Het hiervoor gegeven oordeel dat de overeenkomst van partijen moet worden aangemerkt als een overeenkomst van koop op afbetaling, betekent dat op grond van artikel
1:88 lid 1 onder d BW in verbinding met artikel 7A:1576 BW voor het aangaan van die overeenkomst de toestemming van [geïntimeerde 2] was vereist. Omdat vast staat dat die toestemming ontbreekt, slaagt het beroep op vernietiging.

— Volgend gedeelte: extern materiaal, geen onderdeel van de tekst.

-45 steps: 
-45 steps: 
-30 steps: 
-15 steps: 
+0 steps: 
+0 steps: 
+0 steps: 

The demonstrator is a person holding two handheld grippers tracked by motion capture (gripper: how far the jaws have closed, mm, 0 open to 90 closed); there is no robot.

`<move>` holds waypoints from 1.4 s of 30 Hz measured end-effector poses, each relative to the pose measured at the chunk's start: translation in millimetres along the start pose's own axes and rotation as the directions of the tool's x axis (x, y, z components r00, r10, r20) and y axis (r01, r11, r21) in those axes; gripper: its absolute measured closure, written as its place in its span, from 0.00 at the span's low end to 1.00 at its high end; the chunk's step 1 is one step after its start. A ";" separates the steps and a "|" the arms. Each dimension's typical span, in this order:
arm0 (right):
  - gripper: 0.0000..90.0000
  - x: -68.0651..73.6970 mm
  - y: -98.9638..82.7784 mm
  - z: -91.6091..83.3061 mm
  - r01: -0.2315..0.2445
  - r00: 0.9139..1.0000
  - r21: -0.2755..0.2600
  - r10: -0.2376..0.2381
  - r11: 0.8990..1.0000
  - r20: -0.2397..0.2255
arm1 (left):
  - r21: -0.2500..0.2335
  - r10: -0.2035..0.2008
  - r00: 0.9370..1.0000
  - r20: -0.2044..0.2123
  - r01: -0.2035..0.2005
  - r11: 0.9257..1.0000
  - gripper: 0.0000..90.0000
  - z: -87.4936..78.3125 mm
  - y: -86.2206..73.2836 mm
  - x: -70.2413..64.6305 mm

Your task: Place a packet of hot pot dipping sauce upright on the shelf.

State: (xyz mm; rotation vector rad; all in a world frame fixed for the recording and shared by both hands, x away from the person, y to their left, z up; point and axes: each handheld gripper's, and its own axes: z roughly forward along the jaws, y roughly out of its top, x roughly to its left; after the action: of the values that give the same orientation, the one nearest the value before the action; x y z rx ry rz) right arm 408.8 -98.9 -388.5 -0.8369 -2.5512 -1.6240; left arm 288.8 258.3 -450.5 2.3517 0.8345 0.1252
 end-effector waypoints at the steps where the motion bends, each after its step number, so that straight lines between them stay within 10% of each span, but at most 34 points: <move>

Het slagen van het beroep op vernietiging betekent dat de grondslag aan de vordering reeds daarom ontvalt. Alle elementen van de vordering van [appellante] vloeien immers rechtstreeks voort uit de vernietigde overeenkomst. De vordering van [appellante] moet daarom worden afgewezen.
6.16.
Voor het overige heeft [appellante] geen feiten en omstandigheden gesteld die, indien bewezen, tot een ander oordeel leiden, zodat haar bewijsaanbod als niet terzake dienend wordt gepasseerd.
6.17.
De slotsom is dat het hof op andere gronden tot dezelfde beslissing komt als de kantonrechter. Dat betekent dat het bestreden vonnis zal worden bekrachtigd. Als de in het ongelijk gestelde partij zal [appellante] worden veroordeeld in de proceskosten van het hoger beroep, waaronder begrepen de proceskosten van het incident, uitvoerbaar bij voorraad en inclusief nakosten zoals is gevorderd. De door [geïntimeerde 1] en [geïntimeerde 2] gevorderde wettelijke rente over de proceskostenveroordeling zal op de na te melden wijze worden toegewezen.

7.De uitspraak

Het hof:
bekrachtigt het onder zaaknummer 6412688 CV EXPL 17-9603 gewezen vonnis van de kantonrechter van de rechtbank Oost-Brabant, zittingsplaats Eindhoven, van 2 augustus 2018;
veroordeelt [appellante] in de proceskosten van het hoger beroep, en begroot die kosten tot op heden aan de zijde van [geïntimeerde 1] en [geïntimeerde 2] op € 318,-- aan griffierecht en op € 2.148,--aan salaris advocaat (2 punten liquidatietarief II à € 1.074,--), en wat betreft de nakosten op € 157,-- indien geen betekening plaatsvindt, dan wel op € 239,-- vermeerderd met de explootkosten indien niet binnen veertien dagen na de datum van dit arrest is voldaan aan de bij dit arrest uitgesproken veroordelingen en betekening van dit arrest heeft plaatsgevonden en bepaalt dat deze bedragen binnen veertien dagen na de dag van deze uitspraak moeten zijn voldaan, bij gebreke waarvan deze bedragen worden vermeerderd met de wettelijke rente als bedoeld in artikel 6:119 BW daarover vanaf het einde van voormelde termijn tot aan de dag der voldoening;
verklaart de proceskostenveroordeling uitvoerbaar bij voorraad.
Dit arrest is gewezen door mrs. L.S. Frakes, E.A.M. van Oorschot en J.G.A. Struycken en is in het openbaar uitgesproken door de rolraadsheer op 15 december 2020.